TASK OBJECTIVE
The response has to reproduce all entries exactly while excluding their pictures.

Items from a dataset
######

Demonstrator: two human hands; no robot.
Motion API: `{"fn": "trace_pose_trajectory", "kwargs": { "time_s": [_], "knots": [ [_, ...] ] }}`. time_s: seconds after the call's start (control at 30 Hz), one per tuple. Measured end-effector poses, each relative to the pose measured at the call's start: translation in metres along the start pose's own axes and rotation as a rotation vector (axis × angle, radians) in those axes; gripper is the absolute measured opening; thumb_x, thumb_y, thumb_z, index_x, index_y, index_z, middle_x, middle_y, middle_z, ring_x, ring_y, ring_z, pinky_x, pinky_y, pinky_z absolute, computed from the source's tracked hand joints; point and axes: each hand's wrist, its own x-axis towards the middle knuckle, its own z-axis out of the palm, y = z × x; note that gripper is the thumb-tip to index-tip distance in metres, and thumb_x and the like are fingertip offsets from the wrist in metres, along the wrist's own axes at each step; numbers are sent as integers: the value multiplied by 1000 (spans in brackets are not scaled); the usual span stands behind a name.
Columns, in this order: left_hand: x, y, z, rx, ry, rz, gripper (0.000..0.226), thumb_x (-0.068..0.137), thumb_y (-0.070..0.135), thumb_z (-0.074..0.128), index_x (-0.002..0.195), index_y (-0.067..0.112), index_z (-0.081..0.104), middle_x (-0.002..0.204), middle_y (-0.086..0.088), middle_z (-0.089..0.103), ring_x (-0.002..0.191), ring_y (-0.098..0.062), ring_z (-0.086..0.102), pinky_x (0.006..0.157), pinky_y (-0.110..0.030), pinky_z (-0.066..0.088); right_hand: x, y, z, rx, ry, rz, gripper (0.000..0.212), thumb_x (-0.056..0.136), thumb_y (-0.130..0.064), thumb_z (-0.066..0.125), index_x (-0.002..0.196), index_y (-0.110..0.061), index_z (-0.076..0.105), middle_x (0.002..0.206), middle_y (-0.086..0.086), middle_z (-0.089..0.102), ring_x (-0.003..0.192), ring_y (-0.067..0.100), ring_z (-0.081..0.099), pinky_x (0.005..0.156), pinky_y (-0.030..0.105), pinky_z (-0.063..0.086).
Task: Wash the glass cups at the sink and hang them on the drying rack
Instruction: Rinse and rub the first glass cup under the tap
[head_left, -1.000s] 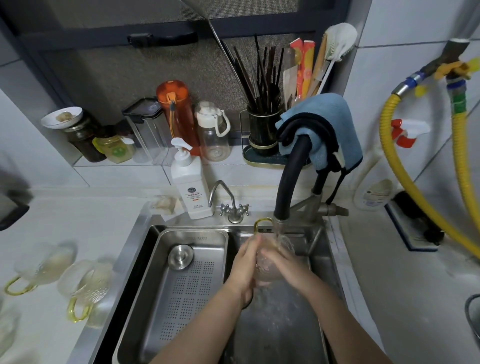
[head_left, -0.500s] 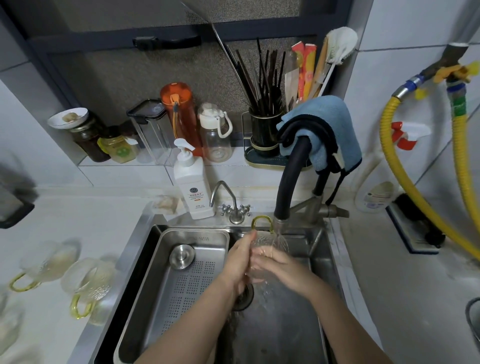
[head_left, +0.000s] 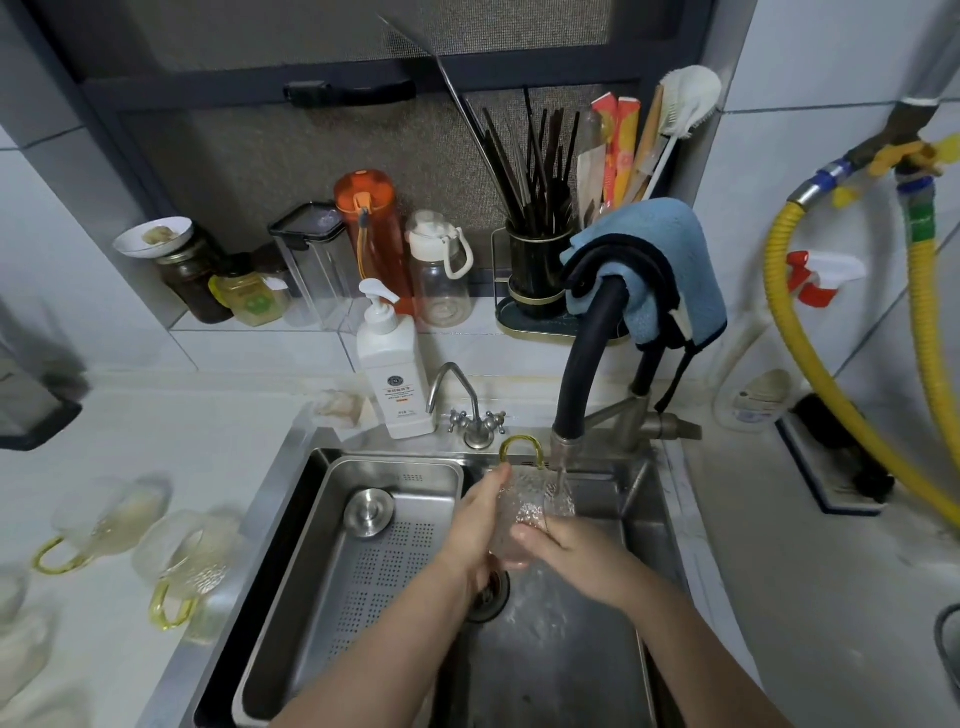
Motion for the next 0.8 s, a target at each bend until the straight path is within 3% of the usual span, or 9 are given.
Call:
{"fn": "trace_pose_trajectory", "kwargs": {
  "time_s": [0.1, 0.17, 0.23, 0.3, 0.4, 0.5, 0.63, 0.7, 0.8],
  "knots": [
    [-3, -6, 7, 1, -1, -29, 57, 83, 63, 54, 114, 17, 65, 108, -11, 72, 97, -29, 70, 74, -45, 59, 6, -8, -3, 162, -35, -15, 42, 92, -47, 51, 131, -40, 39, 130, -13, 54, 123, 4, 51, 106, 28, 38],
    [0, -4, 10, -14, 3, -12, 49, 89, 56, 50, 106, 13, 67, 98, -11, 71, 88, -26, 70, 73, -43, 58, 7, -11, -1, 386, -20, -61, 47, 91, -34, 58, 133, -36, 36, 136, -12, 50, 129, 1, 44, 109, 25, 36],
    [1, 0, 10, -12, -18, -7, 53, 85, 58, 53, 107, 11, 66, 92, -13, 69, 83, -27, 68, 74, -45, 56, 3, -10, 1, 429, 27, -77, 32, 94, -21, 58, 122, -31, 46, 123, -13, 57, 116, 0, 54, 95, 18, 47],
    [3, 1, 8, -17, -36, -41, 59, 82, 61, 53, 113, 12, 66, 93, -12, 70, 81, -26, 67, 73, -41, 57, -2, -8, 2, 258, 130, -84, 8, 93, -28, 59, 99, -32, 57, 100, -12, 66, 93, 2, 63, 77, 19, 52],
    [5, -5, 6, -51, -55, -81, 64, 80, 68, 47, 113, 17, 69, 103, -10, 73, 90, -26, 69, 80, -40, 56, -8, 5, 6, 45, 354, -117, 18, 84, -42, 66, 73, -31, 57, 70, -10, 62, 66, 5, 59, 64, 28, 46],
    [9, -8, 5, -98, -8, -80, 67, 80, 69, 47, 117, 16, 66, 111, -12, 72, 103, -31, 68, 92, -48, 52, -13, 16, 13, 51, 488, -103, 21, 81, -43, 69, 100, -35, 66, 95, -24, 60, 90, -5, 57, 83, 21, 48],
    [4, -5, 5, -74, 71, -27, 61, 74, 63, 58, 118, 22, 61, 113, -11, 69, 93, -27, 67, 65, -35, 55, -14, 20, 19, 292, 487, 27, 69, 76, -49, 70, 138, -39, 41, 133, -22, 43, 119, -3, 44, 95, 20, 38],
    [1, -7, 10, 25, 127, 51, 57, 73, 52, 69, 119, 21, 56, 114, -9, 66, 96, -22, 65, 68, -31, 53, -10, 18, 21, 465, 416, 40, 77, 82, -37, 71, 145, -42, 27, 143, -22, 33, 130, 0, 37, 102, 24, 36],
    [-3, -11, 17, 193, 133, 135, 71, 71, 43, 79, 130, 17, 49, 119, -3, 59, 96, -11, 59, 72, -19, 46, -8, 22, 24, 592, 327, 41, 64, 88, -33, 64, 138, -47, 27, 152, -15, 29, 141, 6, 28, 111, 28, 30]
  ]
}}
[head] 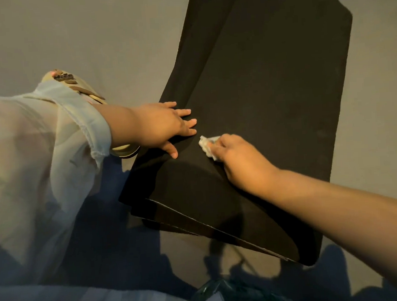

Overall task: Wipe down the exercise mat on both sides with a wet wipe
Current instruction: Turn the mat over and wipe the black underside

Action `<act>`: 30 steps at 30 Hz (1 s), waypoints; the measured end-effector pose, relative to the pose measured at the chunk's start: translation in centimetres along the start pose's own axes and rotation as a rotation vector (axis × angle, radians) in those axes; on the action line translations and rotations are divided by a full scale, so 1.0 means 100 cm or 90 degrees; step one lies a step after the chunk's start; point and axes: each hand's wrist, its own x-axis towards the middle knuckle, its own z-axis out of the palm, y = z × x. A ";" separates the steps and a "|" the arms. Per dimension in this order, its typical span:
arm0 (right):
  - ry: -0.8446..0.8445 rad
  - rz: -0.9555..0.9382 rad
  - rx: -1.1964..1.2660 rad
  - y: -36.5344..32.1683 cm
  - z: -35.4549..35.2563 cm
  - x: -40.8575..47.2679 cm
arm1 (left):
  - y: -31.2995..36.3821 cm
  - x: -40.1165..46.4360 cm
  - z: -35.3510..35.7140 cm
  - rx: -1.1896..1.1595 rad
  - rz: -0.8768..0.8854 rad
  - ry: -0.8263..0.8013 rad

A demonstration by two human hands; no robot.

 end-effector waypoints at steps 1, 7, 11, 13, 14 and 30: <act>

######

PROBLEM SOLUTION
Demonstrator: two human hands; no robot.
Motion API: `{"fn": "trace_pose_trajectory", "kwargs": { "time_s": [_], "knots": [ [_, ...] ] }}`. time_s: seconds after the call's start (control at 30 Hz), one per tuple. Measured end-effector poses, each relative to the pose measured at the call's start: translation in metres along the start pose's own axes and rotation as a rotation vector (axis × angle, radians) in those axes; gripper is the absolute measured opening; thumb_x, thumb_y, thumb_z, index_x, index_y, index_z, middle_x, middle_y, middle_z, ring_x, ring_y, ring_z, pinky_x, pinky_y, pinky_z absolute, computed from the source's tracked hand joints; point and axes: each hand's wrist, its own x-axis towards the middle knuckle, its own z-axis out of the palm, y = z × x; note that gripper is the thumb-tip to index-tip distance in metres, and thumb_x and the like are fingertip offsets from the wrist in metres, along the wrist's own axes at each step; numbers are sent as integers: the value multiplied by 1000 (spans in brackets are not scaled); the usual span stands behind a name.
Columns, in this order: left_hand: x, y, z, rx, ry, rz, gripper (0.000..0.226), thumb_x (-0.068..0.137), thumb_y (-0.070..0.135), thumb_z (-0.074..0.128), index_x (-0.002..0.195), index_y (-0.067..0.112), index_z (-0.081..0.104), middle_x (-0.002..0.204), middle_y (-0.086..0.088), middle_z (-0.089..0.103), ring_x (-0.002..0.191), ring_y (-0.098..0.062), ring_z (-0.086..0.102), pinky_x (0.006..0.157), pinky_y (-0.110..0.030), pinky_z (-0.066..0.088); right_hand: x, y, z, rx, ry, rz, gripper (0.000..0.212), thumb_x (-0.056..0.136), thumb_y (-0.130..0.064), thumb_z (-0.066..0.125), index_x (-0.002..0.196), index_y (-0.110..0.061), index_z (-0.076..0.105), middle_x (0.002..0.206), middle_y (-0.086..0.086), middle_z (-0.089..0.102), ring_x (-0.003..0.192), ring_y (-0.067..0.100), ring_z (-0.081..0.099), pinky_x (0.005..0.156), pinky_y (-0.030..0.105), pinky_z (-0.063..0.086).
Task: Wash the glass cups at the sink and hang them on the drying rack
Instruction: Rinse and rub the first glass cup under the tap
[head_left, -1.000s] 
[head_left, -0.500s] 
[head_left, +0.000s] 
Motion for the next 0.8 s, a target at each bend until the straight path is within 3% of the usual span, or 9 are given.
Call:
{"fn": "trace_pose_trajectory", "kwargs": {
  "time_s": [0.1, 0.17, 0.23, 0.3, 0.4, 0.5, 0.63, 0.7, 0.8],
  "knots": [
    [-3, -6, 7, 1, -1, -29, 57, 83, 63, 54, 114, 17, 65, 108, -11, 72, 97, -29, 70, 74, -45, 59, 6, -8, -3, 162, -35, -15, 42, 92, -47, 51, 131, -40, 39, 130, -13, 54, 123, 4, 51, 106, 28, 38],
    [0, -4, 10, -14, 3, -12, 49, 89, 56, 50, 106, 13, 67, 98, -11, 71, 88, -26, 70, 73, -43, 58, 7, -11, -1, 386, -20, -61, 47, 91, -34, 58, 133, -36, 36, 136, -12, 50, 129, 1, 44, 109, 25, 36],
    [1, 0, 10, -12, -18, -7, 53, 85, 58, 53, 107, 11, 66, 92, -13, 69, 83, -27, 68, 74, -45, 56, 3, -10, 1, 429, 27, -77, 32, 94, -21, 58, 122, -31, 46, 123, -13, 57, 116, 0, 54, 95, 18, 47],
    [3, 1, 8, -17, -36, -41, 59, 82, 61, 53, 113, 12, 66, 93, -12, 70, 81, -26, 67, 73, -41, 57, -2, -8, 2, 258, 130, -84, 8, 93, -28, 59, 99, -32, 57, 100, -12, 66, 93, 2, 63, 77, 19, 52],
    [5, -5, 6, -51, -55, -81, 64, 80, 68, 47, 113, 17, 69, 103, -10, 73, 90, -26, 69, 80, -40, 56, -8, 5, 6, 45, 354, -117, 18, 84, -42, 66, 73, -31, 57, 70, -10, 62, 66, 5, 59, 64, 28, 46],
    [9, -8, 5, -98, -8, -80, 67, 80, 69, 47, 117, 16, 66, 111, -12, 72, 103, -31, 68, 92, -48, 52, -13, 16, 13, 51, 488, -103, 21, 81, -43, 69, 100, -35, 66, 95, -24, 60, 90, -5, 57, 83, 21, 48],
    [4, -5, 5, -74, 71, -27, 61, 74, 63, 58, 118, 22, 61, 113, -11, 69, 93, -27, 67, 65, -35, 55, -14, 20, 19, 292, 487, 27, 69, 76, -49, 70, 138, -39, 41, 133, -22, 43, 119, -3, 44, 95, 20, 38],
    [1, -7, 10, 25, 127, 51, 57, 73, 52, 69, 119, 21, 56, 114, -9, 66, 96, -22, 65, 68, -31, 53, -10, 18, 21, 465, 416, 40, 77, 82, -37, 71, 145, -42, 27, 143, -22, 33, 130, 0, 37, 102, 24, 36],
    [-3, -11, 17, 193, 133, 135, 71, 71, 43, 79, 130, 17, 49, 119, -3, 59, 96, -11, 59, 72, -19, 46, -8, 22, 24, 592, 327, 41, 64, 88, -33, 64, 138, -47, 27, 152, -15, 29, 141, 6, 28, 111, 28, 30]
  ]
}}
[head] 

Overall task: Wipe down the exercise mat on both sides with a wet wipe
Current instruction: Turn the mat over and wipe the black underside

Action `<act>`: 30 steps at 30 Hz (1 s), waypoints; the measured end-effector pose, relative to the pose measured at the chunk's start: translation in centimetres along the start pose's own axes and rotation as a rotation vector (axis × angle, radians) in those axes; on the action line translations and rotations are divided by a full scale, so 1.0 means 100 cm or 90 degrees; step one lies a step after the chunk's start; point and axes: each hand's wrist, its own x-axis towards the middle knuckle, its own z-axis out of the palm, y = z × x. A ";" separates the steps and a "|" the arms. Per dimension in this order, its typical span:
arm0 (right):
  - ry: -0.8446..0.8445 rad
  - rz: -0.9555..0.9382 rad
  - rx: -1.1964..1.2660 rad
  - y: -36.5344..32.1683 cm
  - z: -35.4549..35.2563 cm
  - x: -40.8575..47.2679 cm
arm1 (left):
  - y: -31.2995..36.3821 cm
  - x: -40.1165..46.4360 cm
  - z: -35.3510..35.7140 cm
  - rx: -1.1896..1.1595 rad
  - rz: -0.8768..0.8854 rad
  - ry: -0.8263..0.8013 rad

A demonstration by two human hands; no robot.

 end-effector waypoints at steps 1, 7, 11, 13, 14 and 30: <act>

With that, the exercise is done.